The other stands on Pitch 1 are temporary ones, which increase the capacity to 50,000, and the seating areas are covered by carpeting that creates a unique sense of comfort whilst watching the action on the pitch.

One of the five outside pitches featured artificial mounds where fans could sit without straining to see their teams. Simple yet effective; so why can’t these ideas be brought to Kenya?

Like mainstream politics, sports associations are bedeviled by officials who have a short-term view of the direction their disciplines should be heading.

The conditions many sportsmen and women train in locally are appalling, and it is the majority of officials running the associations that think of what they can do for themselves first before tending to their subjects.

Meanwhile, the continued fight between Football Kenya Federation (FKF) and the Kenya Premier League (KPL) is affecting all stakeholders and dragging the country back to the dark days of the last decade.

Chairman Sam Nyamweya was right in the thick of the last huge fall-out that saw Kenya football split in two, and unless something out of the ordinary happens, he’s about to oversee another dramatic collapse in the local game.

Stakeholders, including sponsors and fans, are losing their patience with the latest shenanigans that include an abandoned KPL match (Sony Sugar/AFC Leopards) to the spat over an expanded league -- and the longer this continues the greater the threat of the government forcibly taking over sport and risking a ban by the world governing body Fifa.

I actually think it is time the government kicked the current administration out, soak up the Fifa ban and let football start afresh. Nyamweya and company have been in power too long and need to give way to fresh blood.

It is time for them to stop hiding under the Fifa umbrella and look at the greater good of the sport.
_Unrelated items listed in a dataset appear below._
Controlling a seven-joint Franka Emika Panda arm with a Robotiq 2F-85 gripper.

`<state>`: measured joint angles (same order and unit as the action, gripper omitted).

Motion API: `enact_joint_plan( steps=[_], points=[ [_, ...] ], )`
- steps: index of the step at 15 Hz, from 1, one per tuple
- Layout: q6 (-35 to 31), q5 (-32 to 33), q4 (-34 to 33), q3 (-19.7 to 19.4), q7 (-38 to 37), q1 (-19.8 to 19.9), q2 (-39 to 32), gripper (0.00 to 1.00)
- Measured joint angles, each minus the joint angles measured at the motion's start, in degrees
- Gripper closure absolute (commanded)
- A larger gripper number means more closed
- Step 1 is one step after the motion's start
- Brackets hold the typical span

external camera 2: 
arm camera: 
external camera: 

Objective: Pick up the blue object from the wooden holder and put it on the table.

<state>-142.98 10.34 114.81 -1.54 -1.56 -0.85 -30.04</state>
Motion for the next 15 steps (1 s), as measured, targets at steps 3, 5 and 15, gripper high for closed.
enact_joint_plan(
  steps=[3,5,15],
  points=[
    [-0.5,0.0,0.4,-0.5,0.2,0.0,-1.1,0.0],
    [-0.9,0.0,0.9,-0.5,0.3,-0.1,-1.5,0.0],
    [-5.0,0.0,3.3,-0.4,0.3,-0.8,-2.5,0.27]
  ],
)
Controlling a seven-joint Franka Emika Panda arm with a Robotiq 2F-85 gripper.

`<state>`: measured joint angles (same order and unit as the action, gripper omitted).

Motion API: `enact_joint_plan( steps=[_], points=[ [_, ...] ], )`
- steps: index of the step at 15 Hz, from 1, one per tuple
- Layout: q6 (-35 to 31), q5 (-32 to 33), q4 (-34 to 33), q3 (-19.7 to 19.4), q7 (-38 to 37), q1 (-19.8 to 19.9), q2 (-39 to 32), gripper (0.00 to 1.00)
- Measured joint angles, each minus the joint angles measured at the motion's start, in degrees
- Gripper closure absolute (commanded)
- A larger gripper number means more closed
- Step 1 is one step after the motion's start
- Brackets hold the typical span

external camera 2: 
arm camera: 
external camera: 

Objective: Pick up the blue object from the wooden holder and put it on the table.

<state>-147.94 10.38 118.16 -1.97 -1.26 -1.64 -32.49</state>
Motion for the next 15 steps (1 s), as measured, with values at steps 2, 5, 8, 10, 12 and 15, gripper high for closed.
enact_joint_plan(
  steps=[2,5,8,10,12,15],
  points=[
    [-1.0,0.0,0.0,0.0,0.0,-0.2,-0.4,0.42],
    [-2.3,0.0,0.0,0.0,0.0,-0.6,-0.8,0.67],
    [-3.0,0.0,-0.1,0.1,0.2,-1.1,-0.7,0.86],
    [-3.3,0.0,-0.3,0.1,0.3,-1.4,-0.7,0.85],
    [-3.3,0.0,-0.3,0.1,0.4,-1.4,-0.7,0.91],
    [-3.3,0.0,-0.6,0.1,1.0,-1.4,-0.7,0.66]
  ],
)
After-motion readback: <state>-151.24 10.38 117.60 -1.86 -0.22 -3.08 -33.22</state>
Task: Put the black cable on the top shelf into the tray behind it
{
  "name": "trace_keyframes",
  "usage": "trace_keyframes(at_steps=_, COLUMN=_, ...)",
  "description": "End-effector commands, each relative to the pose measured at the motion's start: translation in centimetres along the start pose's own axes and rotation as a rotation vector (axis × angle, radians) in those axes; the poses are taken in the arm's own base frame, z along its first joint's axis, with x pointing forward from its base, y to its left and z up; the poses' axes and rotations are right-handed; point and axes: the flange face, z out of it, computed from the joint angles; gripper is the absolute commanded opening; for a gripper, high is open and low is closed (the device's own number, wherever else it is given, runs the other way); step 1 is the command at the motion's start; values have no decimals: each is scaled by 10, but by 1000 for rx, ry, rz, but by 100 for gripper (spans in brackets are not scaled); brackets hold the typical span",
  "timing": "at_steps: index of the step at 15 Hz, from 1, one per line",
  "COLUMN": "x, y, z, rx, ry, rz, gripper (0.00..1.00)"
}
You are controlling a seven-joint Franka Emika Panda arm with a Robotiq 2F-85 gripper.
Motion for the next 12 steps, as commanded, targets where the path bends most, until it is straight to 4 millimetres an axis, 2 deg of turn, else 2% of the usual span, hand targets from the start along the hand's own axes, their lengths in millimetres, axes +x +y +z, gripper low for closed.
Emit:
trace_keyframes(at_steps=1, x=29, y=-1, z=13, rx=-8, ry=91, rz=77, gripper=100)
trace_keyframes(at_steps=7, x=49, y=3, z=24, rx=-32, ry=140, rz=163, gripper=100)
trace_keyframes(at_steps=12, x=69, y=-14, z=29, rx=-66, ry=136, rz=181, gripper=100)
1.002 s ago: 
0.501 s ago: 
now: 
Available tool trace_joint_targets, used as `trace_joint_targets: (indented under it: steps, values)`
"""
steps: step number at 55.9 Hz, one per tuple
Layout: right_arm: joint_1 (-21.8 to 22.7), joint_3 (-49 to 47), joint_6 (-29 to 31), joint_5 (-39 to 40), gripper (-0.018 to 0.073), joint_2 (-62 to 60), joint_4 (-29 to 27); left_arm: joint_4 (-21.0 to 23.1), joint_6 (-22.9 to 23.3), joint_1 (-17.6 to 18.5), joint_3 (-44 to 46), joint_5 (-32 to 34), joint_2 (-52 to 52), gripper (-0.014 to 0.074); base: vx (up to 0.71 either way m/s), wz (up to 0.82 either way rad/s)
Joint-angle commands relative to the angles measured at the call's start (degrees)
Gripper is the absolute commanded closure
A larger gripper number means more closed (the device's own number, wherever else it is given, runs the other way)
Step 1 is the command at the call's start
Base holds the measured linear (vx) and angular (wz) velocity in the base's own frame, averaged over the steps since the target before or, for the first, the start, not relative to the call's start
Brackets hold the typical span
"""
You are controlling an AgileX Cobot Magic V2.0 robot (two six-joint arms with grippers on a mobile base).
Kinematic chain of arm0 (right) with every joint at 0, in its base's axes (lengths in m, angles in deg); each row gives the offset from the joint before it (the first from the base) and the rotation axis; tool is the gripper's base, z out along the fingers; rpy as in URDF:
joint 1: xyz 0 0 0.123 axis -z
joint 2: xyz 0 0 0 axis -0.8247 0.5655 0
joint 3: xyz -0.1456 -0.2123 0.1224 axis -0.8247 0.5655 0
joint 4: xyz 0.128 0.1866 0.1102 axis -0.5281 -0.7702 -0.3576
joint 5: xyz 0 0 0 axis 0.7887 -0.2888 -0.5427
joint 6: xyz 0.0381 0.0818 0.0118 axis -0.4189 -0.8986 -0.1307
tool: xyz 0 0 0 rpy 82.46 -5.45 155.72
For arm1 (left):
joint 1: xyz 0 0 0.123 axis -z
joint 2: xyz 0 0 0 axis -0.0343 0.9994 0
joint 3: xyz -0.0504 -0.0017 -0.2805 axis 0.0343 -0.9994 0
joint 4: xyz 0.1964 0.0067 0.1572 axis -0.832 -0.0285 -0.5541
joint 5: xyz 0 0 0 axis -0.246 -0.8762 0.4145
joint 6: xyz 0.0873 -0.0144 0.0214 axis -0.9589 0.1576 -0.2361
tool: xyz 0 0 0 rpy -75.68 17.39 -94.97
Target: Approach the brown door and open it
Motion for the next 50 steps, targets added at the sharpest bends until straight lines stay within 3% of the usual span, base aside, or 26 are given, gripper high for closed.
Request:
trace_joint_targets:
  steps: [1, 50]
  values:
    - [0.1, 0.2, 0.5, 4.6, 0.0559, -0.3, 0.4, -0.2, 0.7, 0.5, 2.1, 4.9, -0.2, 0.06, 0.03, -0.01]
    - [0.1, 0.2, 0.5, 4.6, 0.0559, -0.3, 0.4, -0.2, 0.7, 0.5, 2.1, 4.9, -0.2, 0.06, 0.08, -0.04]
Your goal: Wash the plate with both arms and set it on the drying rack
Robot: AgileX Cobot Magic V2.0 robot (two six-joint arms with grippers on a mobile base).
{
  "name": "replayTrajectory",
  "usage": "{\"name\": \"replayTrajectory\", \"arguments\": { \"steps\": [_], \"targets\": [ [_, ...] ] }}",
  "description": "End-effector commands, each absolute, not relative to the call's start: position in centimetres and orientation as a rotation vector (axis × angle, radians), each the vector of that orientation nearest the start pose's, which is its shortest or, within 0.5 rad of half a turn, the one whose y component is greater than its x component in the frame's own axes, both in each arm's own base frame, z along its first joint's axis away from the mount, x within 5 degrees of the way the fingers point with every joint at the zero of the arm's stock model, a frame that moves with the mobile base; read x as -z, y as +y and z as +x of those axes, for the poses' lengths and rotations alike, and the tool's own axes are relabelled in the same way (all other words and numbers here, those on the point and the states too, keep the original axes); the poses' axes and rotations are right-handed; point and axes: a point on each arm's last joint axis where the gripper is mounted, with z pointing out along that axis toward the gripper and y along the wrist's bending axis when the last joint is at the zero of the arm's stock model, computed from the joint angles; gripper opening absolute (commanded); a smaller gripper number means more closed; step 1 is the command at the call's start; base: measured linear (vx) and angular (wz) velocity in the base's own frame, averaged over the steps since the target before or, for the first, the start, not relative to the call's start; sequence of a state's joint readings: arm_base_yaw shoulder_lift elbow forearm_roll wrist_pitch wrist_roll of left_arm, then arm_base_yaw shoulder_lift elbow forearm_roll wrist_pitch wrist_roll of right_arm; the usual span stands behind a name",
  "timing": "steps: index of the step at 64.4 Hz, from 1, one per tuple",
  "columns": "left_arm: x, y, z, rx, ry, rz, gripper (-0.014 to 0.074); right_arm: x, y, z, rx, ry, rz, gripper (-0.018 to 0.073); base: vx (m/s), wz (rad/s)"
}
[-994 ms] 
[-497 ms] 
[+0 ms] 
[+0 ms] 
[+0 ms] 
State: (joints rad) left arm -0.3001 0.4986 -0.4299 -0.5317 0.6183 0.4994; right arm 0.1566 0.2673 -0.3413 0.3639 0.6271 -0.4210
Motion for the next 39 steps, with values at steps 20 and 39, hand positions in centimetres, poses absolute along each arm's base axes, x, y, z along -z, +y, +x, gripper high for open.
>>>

Stakeholders are fed up of constant politics dogging football, and if this is not resolved soon than be prepared for a permanent exodus of sponsors from the game here, which would be a huge shame as we’ve been witnessing the quality of the sport grow in leaps and bounds in our neighbouring countries.

In other news, Posta Rangers have been very busy in the transfer market and signed coach John Kamau from Thika United, who ha gone ahead and purchased Kenyan international Charles Odette from Sony Sugar; Geoffrey Kataka from KRA; AFC Leopards goalkeeper Patrick Matasi (who finished the season as their number one), Top Fry keeper Shaban Odhoji, KCB left back John Odhiambo and Nairobi Stima’s Nicholas Ayaga.

The team is still hoping to sign Ingwe’s Bernard Mangoli -- and in a new frontier for the KPL they’ll be playing their home games in Eldoret.